=== Begin Enclosure ===
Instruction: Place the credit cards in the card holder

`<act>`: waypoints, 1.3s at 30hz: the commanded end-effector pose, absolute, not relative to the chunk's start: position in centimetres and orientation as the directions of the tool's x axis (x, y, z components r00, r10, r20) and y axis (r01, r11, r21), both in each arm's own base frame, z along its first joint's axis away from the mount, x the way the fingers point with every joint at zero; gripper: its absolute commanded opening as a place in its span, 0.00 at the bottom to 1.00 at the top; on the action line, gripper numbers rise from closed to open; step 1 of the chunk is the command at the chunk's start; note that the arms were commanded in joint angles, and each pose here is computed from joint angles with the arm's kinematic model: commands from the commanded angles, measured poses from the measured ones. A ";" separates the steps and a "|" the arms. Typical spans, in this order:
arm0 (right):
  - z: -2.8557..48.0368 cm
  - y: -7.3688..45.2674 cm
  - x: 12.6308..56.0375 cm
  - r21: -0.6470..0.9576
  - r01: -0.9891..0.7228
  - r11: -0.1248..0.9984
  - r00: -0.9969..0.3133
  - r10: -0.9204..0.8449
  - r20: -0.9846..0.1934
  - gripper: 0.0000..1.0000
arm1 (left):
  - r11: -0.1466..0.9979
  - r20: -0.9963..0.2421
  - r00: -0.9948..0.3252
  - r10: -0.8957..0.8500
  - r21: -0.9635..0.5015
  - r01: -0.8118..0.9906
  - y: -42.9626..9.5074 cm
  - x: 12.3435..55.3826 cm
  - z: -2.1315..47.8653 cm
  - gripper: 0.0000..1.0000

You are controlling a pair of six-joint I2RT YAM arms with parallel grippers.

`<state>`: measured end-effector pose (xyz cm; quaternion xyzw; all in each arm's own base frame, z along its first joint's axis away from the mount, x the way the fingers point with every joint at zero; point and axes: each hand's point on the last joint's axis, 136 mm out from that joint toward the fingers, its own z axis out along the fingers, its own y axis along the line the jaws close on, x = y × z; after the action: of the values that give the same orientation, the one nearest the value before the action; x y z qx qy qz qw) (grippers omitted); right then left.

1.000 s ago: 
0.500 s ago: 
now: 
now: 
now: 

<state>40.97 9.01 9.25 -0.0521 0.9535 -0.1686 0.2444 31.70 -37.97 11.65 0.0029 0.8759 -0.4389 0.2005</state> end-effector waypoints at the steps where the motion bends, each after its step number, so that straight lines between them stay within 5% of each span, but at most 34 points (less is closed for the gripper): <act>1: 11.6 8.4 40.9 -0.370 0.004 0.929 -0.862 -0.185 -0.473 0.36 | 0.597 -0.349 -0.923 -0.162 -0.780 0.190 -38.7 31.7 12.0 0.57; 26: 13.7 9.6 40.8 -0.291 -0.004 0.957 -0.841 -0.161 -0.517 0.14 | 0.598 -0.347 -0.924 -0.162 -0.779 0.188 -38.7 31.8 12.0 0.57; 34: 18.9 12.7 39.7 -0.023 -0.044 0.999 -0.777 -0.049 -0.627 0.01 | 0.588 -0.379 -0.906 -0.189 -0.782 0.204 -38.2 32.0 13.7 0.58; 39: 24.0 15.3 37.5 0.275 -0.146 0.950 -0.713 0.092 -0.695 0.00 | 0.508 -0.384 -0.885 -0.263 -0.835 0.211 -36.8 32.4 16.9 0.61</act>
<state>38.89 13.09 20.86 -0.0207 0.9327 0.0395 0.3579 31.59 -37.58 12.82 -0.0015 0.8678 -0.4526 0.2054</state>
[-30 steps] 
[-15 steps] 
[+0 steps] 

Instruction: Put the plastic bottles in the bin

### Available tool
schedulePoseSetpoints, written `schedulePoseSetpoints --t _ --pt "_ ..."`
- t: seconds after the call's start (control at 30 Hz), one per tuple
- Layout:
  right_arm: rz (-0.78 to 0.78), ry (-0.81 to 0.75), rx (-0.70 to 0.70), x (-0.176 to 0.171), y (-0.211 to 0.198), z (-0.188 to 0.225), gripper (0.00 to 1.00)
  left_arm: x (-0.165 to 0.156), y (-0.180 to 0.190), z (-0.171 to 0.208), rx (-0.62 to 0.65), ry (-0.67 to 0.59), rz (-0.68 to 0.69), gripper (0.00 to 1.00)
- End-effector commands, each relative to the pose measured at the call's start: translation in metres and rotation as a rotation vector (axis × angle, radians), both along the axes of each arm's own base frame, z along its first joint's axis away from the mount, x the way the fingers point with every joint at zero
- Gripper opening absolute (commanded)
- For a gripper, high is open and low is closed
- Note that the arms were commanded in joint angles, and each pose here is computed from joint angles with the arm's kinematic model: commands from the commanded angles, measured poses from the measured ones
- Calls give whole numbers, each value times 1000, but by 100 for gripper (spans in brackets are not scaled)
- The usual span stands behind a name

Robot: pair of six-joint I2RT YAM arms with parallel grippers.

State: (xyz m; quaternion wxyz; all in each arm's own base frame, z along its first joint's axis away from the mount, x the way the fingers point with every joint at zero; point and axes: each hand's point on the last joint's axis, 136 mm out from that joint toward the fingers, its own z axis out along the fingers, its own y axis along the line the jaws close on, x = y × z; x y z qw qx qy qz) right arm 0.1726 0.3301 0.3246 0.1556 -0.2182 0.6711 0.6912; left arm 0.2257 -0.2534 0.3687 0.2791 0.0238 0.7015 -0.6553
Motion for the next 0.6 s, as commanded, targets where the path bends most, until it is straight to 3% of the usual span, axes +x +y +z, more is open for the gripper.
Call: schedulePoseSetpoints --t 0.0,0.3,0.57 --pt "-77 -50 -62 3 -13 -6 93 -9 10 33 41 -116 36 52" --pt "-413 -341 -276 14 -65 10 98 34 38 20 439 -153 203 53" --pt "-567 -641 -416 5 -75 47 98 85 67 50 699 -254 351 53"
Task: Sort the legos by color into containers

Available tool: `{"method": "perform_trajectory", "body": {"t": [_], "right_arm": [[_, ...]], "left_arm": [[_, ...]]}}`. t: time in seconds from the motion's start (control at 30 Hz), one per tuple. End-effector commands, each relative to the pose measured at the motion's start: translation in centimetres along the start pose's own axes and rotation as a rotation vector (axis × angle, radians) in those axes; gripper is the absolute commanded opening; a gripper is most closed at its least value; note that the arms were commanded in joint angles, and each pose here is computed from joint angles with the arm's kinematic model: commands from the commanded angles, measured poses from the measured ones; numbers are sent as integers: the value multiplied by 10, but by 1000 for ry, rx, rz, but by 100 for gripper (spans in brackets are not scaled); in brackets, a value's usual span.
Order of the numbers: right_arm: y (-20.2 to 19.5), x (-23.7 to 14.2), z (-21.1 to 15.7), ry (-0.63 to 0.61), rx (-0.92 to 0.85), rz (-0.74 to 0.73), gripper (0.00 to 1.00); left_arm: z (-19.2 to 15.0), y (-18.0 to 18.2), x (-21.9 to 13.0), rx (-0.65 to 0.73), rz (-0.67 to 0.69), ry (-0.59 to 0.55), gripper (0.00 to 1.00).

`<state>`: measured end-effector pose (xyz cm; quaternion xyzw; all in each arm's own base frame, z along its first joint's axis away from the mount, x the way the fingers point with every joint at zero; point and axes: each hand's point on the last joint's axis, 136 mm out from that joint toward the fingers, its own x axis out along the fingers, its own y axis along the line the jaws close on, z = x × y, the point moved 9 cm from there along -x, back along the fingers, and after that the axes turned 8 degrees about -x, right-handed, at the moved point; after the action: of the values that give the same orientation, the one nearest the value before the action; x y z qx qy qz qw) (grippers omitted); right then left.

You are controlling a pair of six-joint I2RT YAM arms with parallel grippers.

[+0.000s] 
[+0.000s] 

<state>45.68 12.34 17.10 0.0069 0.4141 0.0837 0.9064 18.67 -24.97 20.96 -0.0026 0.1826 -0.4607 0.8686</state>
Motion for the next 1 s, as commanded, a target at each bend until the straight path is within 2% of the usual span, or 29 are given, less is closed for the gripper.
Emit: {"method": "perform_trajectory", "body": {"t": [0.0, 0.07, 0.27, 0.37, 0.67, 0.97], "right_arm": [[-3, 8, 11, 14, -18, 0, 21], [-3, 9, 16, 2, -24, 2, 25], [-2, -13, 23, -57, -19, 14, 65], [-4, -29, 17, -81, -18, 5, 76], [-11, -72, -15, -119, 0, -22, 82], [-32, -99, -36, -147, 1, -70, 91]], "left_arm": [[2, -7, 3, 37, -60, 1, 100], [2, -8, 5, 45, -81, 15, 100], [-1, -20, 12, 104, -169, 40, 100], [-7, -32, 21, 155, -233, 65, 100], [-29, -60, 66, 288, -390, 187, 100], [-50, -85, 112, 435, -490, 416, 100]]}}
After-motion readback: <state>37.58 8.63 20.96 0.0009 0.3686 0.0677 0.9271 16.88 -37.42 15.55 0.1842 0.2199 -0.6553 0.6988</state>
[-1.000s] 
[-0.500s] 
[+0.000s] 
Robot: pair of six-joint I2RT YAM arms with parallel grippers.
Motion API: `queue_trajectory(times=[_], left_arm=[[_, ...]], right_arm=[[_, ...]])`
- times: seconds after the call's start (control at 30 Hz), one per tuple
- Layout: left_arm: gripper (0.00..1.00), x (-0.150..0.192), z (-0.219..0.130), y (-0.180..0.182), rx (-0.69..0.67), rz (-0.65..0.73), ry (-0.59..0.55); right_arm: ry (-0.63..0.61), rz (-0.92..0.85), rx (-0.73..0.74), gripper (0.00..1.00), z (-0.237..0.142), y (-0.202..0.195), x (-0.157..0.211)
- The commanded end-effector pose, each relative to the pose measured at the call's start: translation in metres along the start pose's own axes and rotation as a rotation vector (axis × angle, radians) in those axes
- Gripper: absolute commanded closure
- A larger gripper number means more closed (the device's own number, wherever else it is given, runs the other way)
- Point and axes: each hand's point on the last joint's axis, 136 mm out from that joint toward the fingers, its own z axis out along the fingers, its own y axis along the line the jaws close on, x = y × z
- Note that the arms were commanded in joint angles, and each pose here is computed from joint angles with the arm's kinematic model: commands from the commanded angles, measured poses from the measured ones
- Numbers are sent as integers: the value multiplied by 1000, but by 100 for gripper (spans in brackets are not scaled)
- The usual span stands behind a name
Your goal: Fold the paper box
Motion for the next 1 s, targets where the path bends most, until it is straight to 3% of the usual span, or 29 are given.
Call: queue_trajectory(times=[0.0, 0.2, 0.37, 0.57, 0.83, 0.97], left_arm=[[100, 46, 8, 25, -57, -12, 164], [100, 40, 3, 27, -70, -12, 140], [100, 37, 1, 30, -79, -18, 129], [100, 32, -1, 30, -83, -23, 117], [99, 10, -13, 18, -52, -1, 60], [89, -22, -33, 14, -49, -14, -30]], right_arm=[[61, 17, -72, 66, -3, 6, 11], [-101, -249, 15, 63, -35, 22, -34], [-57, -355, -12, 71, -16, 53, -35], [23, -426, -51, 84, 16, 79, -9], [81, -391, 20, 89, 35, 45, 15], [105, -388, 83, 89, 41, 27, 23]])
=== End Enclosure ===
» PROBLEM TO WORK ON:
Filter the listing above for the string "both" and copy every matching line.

» RESULT OF THE EXERCISE:
`<act>`: waypoints, 1.3s at 30hz: the commanded end-effector pose, absolute, not relative to the chunk's start: position in centimetres and orientation as the directions of the tool's x axis (x, y, z components r00, r10, r20) and y axis (r01, r11, r21), both in each arm's own base frame, z along its first joint's axis away from the mount, x the way the fingers point with every joint at zero; gripper: its absolute commanded opening as a place in its span, 0.00 at the bottom to 1.00 at the top; on the action line, gripper numbers rise from closed to open; step 1 of the chunk is the command at the chunk's start; note that the arms were commanded in joint angles, and each pose here is computed from joint angles with the arm's kinematic model: commands from the commanded angles, measured poses from the measured ones. A ";" separates the steps and a "|" the arms. Typical spans, in this order:
- End-effector commands, each relative to the pose measured at the call's start: translation in metres and rotation as a rotation vector (axis × angle, radians), both along the axes of each arm's own base frame, z along its first joint's axis away from the mount, x the way the fingers point with every joint at zero

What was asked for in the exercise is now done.